Robitail Stéphane, Siméoni Marie-Claude, Ravens-Sieberer Ulricke, Bruil Janet, Auquier Pascal
Perceived Health Research Unit, School of Medicine, Marseille, France.
J Clin Epidemiol. 2007 May;60(5):469-78. doi: 10.1016/j.jclinepi.2006.09.007. Epub 2007 Feb 5.
The aims of this study were to assess the level of agreement and the magnitude of discrepancies between children and their parents, and whether these levels of agreement/discrepancy depend on the country of living, the domains of quality of life assessed, the age and gender of the children, and other background variables.
The KIDSCREEN pilot study involved 2,526 youth-proxy pairs in seven European countries. The health-related quality of life (HRQoL) of children and their parents as proxy has been assessed in parallel using a 10-dimension KIDSCREEN-52 Pilot test questionnaire.

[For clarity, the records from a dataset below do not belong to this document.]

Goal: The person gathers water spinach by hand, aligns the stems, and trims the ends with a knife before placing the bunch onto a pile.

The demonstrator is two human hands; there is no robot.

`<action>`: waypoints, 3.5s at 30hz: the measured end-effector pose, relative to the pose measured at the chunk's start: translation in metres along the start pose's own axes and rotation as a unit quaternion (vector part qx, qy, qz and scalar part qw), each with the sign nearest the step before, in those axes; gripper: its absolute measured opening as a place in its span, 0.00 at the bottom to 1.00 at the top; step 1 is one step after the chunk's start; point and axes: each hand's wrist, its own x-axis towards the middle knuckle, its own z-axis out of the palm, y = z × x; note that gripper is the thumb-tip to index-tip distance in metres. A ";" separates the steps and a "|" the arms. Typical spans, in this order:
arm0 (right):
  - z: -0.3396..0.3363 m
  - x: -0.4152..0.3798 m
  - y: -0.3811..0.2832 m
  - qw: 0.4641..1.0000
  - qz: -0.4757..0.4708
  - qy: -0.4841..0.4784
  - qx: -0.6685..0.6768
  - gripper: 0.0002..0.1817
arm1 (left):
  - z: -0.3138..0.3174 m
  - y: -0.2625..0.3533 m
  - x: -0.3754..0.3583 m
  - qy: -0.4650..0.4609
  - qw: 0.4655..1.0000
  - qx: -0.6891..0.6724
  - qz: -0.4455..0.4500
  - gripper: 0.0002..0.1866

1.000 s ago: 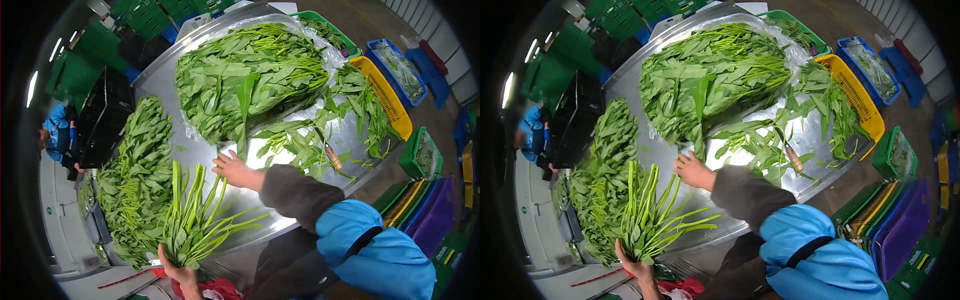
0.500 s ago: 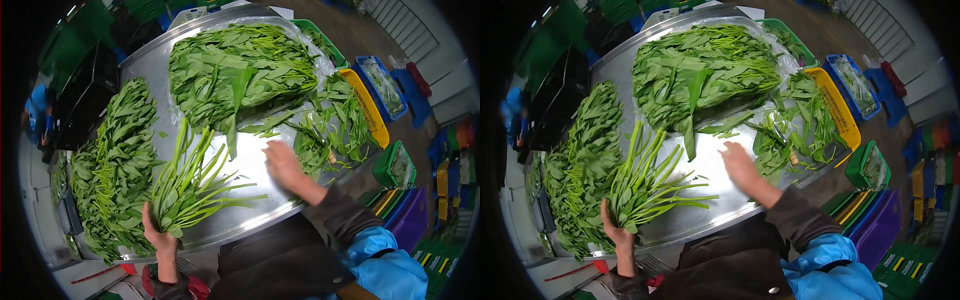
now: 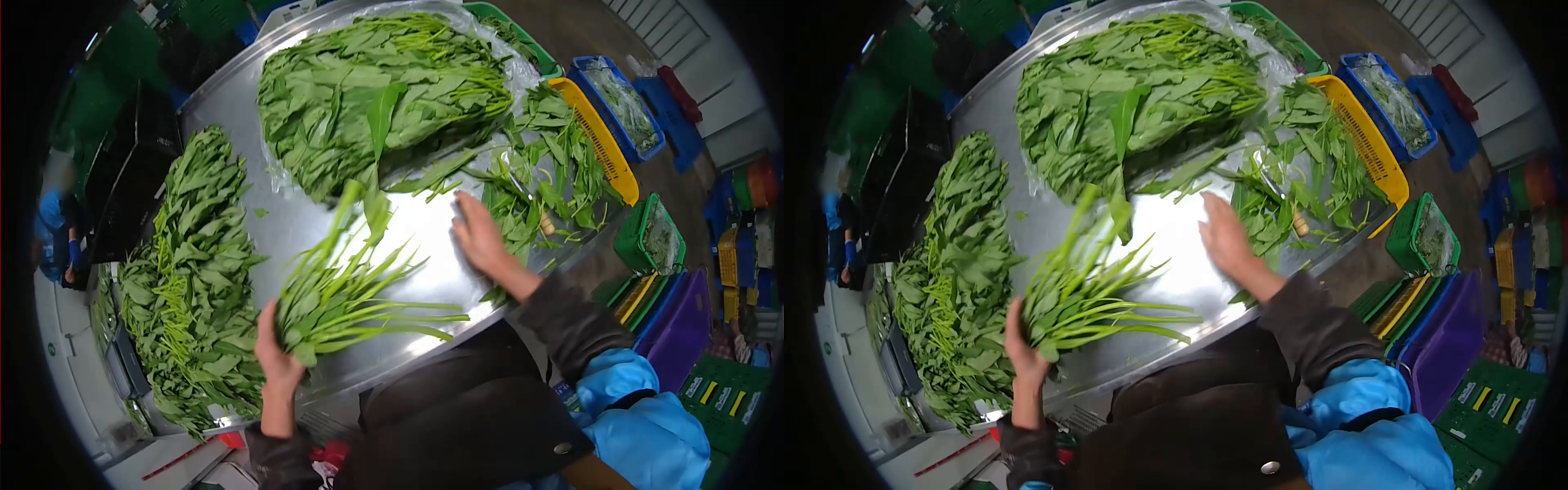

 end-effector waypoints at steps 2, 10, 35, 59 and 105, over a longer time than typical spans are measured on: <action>-0.023 0.003 -0.002 1.000 -0.009 -0.028 -0.006 0.26 | 0.004 -0.020 0.015 -0.111 0.987 0.116 -0.021 0.47; -0.014 -0.040 -0.038 0.979 -0.009 -0.187 0.077 0.24 | -0.009 -0.008 0.031 -0.253 0.915 0.313 -0.002 0.64; 0.055 -0.001 -0.078 0.875 -0.151 -0.456 0.066 0.09 | 0.193 0.045 -0.053 0.239 0.611 -0.600 -0.458 0.19; 0.023 -0.008 -0.080 0.824 -0.045 -0.477 0.302 0.09 | 0.203 0.041 -0.042 0.341 0.589 -0.590 -0.436 0.06; 0.042 -0.014 -0.095 0.827 -0.031 -0.524 0.201 0.12 | 0.197 0.036 -0.066 0.299 0.553 -0.653 -0.423 0.12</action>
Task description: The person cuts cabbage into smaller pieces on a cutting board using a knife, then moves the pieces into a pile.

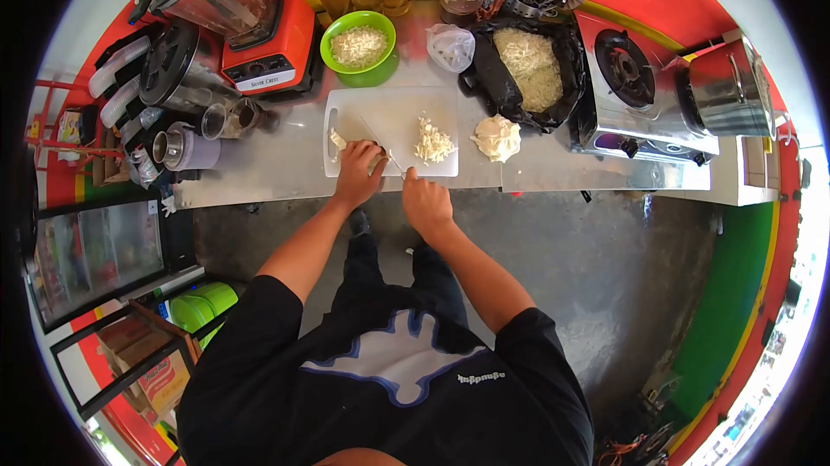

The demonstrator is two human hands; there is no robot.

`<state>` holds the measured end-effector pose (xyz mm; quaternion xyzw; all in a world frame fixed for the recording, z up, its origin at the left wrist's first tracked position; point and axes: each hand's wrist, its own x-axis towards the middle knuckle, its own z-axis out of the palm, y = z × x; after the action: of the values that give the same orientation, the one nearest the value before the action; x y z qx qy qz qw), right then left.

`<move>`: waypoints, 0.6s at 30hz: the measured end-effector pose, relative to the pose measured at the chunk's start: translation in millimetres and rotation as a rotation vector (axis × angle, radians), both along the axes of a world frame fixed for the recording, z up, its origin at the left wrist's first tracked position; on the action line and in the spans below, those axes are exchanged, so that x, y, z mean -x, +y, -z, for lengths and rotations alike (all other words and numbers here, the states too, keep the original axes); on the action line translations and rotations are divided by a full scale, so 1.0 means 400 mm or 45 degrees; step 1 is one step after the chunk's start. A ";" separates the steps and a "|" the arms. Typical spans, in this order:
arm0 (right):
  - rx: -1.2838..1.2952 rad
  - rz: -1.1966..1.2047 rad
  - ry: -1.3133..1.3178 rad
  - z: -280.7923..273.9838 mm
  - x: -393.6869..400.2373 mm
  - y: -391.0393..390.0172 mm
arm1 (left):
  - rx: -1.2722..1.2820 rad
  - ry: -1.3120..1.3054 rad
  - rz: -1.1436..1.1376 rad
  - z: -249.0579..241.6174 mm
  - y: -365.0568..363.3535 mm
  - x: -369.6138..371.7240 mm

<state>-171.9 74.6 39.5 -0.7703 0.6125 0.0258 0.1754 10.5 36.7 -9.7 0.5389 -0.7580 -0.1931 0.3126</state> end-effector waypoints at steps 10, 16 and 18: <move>-0.033 -0.054 -0.094 -0.012 0.031 -0.010 | 0.017 -0.306 -0.064 0.017 0.013 0.019; -0.057 -0.167 0.043 -0.077 0.038 -0.011 | 0.085 -0.343 -0.114 0.021 0.019 0.026; -0.056 -0.141 0.044 -0.070 0.032 -0.008 | 0.123 -0.323 -0.104 0.027 0.018 0.026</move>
<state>-184.8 71.6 67.3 -0.7984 0.5713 0.0622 0.1799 0.2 43.8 -20.5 0.5738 -0.7772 -0.0739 0.2473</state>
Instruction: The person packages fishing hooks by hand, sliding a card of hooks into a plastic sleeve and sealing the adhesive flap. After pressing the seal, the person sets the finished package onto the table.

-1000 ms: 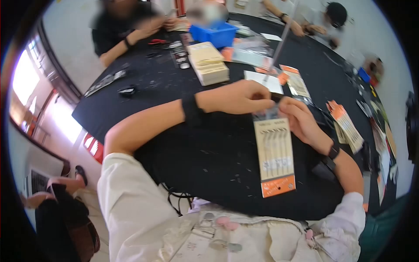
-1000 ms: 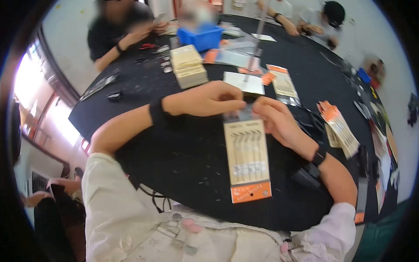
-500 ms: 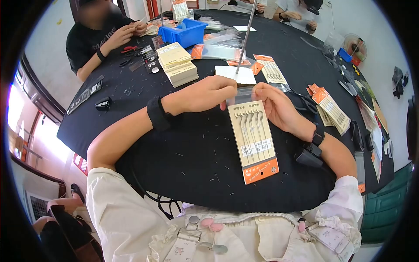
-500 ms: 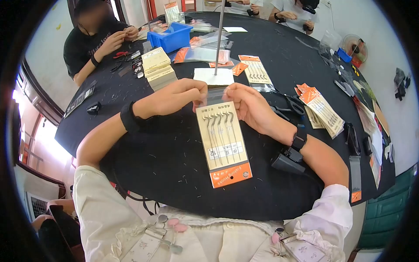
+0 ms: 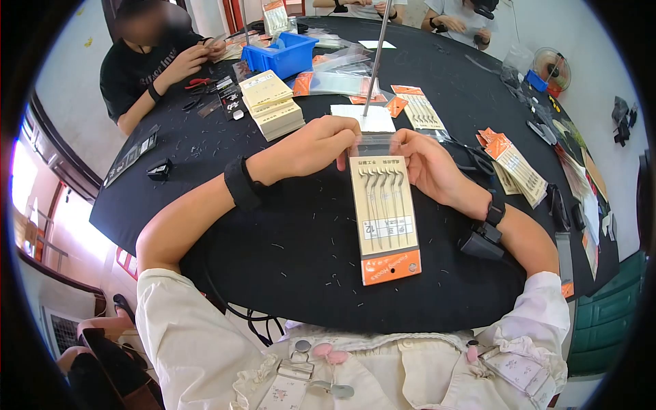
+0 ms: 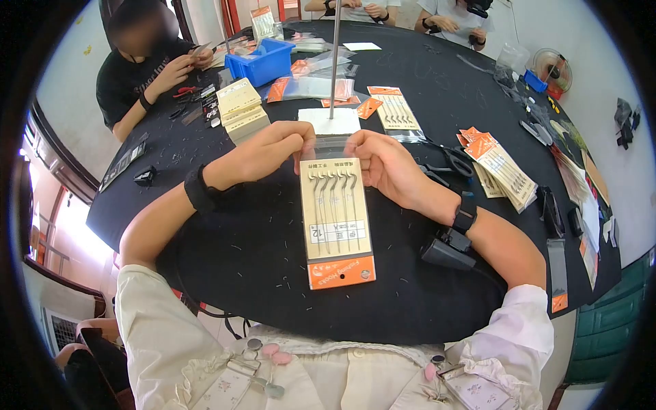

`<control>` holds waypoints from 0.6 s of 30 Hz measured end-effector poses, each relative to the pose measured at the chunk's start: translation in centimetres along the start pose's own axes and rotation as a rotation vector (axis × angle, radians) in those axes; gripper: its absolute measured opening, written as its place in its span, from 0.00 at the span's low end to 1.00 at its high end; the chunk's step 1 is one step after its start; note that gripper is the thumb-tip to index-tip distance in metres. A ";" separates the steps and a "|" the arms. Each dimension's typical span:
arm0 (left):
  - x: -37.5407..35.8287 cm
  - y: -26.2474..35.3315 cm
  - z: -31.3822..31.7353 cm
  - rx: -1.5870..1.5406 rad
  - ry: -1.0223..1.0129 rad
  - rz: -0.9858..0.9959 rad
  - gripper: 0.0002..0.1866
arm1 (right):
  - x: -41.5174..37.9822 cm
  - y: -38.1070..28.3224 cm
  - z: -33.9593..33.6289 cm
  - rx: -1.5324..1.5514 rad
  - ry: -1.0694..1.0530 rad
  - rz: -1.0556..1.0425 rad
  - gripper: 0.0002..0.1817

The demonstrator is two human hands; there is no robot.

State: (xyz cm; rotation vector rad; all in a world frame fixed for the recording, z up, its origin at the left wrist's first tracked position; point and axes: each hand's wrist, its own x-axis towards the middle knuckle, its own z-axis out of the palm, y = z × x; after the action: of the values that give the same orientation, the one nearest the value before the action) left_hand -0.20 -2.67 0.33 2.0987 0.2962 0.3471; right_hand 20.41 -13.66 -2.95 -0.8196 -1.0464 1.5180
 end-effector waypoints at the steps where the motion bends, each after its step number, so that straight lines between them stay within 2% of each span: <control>1: 0.0 0.0 0.0 0.017 0.012 -0.004 0.10 | 0.0 0.0 0.1 -0.011 -0.003 0.000 0.06; 18: 0.1 -0.3 0.0 0.004 0.048 -0.043 0.11 | 0.0 0.2 0.2 -0.053 0.026 0.012 0.08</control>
State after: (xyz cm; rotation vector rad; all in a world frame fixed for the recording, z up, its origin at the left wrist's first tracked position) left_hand -0.12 -2.46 0.15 2.0866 0.3693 0.3721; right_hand 20.11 -13.70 -3.08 -0.8818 -1.0683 1.4910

For the 10 dimensions, the mean difference between proxy and youth score decreases as the HRQoL level increases. Physical and cognitive domains showed the major agreement between youth and proxy measure. Social and psychological domains presented the main discrepancies. Linear regression models highlighted that the agreement was depending on the country for the 10 dimensions. Impact of age and gender on agreement were not consistent across the 10 dimensions.
Agreement is higher for the girls than for the boys and for the adolescents than for children. To further explore the country effect on agreement, results need replication in representative studies.
本研究旨在评估儿童与其父母之间的一致性水平及差异程度,以及这些一致性/差异水平是否取决于居住国家、所评估的生活质量领域、儿童的年龄和性别以及其他背景变量。
儿童生活质量测评(KIDSCREEN)试点研究涉及七个欧洲国家的2526对青少年-代理人组合。使用10维度的儿童生活质量测评-52试点测试问卷,同时评估了儿童及其作为代理人的父母的健康相关生活质量(HRQoL)。
对于这10个维度,随着HRQoL水平的提高,代理人与青少年得分之间的平均差异减小。身体和认知领域在青少年与代理人测量之间显示出主要的一致性。社会和心理领域存在主要差异。线性回归模型强调,对于这10个维度而言,一致性取决于国家。年龄和性别对一致性的影响在这10个维度中并不一致。
女孩的一致性高于男孩,青少年高于儿童。为进一步探究国家对一致性产生影响这一情况,研究结果需要在代表性研究中进行重复验证。